» **AVAILABLE DATA**:
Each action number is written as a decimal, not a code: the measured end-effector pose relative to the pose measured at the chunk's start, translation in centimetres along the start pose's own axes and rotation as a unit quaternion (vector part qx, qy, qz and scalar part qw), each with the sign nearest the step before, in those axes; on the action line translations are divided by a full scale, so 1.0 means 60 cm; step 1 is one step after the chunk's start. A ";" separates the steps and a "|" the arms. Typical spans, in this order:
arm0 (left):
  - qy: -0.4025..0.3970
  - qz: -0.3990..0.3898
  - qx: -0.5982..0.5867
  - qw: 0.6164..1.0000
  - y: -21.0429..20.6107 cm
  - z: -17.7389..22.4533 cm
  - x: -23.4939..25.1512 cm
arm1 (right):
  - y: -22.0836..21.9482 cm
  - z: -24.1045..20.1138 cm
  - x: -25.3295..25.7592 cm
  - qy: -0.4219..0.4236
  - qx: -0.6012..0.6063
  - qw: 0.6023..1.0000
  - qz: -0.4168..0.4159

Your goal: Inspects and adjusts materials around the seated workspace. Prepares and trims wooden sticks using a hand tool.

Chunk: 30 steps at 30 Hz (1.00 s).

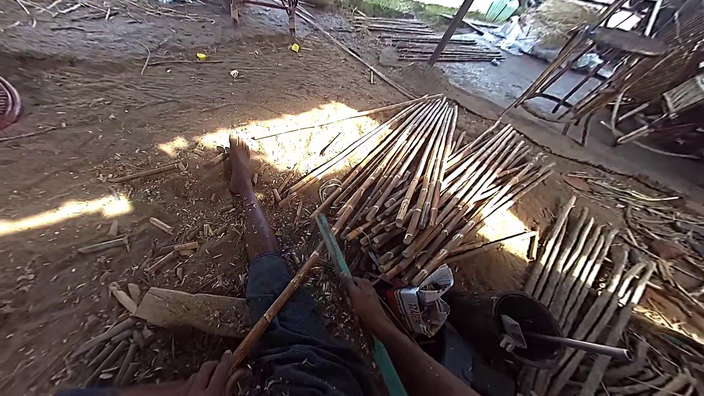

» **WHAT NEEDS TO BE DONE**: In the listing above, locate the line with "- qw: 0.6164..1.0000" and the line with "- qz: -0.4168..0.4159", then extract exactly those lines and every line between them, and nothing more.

» **OUTPUT OF THE EXERCISE**:
  - qw: 0.6164..1.0000
  - y: -21.0429..20.6107 cm
  - z: -17.7389..22.4533 cm
  - x: -23.4939..25.1512 cm
arm1 (right):
  - y: -22.0836..21.9482 cm
  - z: -24.1045..20.1138 cm
  - x: -25.3295..25.7592 cm
  - qy: -0.4219..0.4236
  - qx: -0.6012..0.6063
  - qw: 0.6023..1.0000
  - qz: -0.4168..0.4159

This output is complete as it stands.